The data must be returned in full, with no character altered.

• • • • •

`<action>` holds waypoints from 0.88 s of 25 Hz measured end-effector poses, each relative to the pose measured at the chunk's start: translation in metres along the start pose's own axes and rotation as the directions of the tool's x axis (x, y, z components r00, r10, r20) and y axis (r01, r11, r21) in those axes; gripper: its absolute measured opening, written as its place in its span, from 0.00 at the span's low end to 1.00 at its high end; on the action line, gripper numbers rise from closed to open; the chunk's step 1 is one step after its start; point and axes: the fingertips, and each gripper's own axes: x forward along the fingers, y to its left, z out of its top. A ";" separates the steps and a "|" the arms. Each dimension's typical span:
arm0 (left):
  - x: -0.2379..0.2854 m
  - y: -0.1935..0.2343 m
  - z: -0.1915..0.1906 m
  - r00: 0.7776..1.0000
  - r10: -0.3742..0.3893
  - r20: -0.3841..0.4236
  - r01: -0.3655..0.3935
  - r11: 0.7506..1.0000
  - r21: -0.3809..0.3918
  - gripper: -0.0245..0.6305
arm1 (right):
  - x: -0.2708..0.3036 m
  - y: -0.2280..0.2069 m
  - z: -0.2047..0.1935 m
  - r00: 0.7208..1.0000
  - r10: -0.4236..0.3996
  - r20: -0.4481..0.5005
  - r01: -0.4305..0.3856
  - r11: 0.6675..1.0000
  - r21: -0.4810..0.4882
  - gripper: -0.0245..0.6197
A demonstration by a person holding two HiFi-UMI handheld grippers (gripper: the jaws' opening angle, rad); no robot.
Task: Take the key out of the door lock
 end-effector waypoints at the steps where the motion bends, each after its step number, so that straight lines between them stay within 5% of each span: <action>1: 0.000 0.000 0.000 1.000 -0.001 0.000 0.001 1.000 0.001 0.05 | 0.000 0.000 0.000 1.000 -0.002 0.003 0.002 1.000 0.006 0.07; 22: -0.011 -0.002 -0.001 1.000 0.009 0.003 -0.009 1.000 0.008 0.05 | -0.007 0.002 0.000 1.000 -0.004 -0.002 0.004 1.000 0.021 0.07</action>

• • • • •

### Worked solution
`<action>` holds waypoints from 0.88 s of 25 Hz measured end-effector poses, each relative to the pose measured at the chunk's start: translation in metres along the start pose's own axes and rotation as the directions of the tool's x axis (x, y, z components r00, r10, r20) and y axis (r01, r11, r21) in those axes; gripper: its absolute measured opening, written as its place in its span, from 0.00 at the span's low end to 1.00 at its high end; on the action line, gripper numbers rise from closed to open; the chunk's step 1 is one step after its start; point and axes: the fingertips, and each gripper's own axes: x forward along the fingers, y to its left, z out of its top. A ";" separates the steps and a "|" the arms. Each dimension's typical span:
arm0 (left):
  - x: -0.2379..0.2854 m
  - y: -0.1935..0.2343 m
  - z: -0.1915..0.1906 m
  - r00: 0.7776..1.0000
  - r10: -0.3742..0.3893
  - r20: -0.3841..0.4236
  - r01: -0.3655..0.3935
  - r11: 0.7506..1.0000
  - r21: -0.3809..0.3918
  - gripper: -0.0245..0.6305
arm1 (right):
  - x: -0.2708..0.3036 m
  - y: -0.2280..0.2069 m
  - z: -0.2047..0.1935 m
  - r00: 0.7208..1.0000
  - r10: -0.4236..0.3996
  - r20: -0.4481..0.5005
  - r01: -0.4305..0.3856
  - r11: 0.6675..1.0000
  - r21: -0.4810..0.4882
  - gripper: -0.0245..0.6197
A demonstration by a person holding two HiFi-UMI handheld grippers (gripper: the jaws' opening angle, rad); no robot.
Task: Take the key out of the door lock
 end-effector waypoints at the steps where the motion bends, each after its step number, so that straight lines between them stay within 5% of each span: <action>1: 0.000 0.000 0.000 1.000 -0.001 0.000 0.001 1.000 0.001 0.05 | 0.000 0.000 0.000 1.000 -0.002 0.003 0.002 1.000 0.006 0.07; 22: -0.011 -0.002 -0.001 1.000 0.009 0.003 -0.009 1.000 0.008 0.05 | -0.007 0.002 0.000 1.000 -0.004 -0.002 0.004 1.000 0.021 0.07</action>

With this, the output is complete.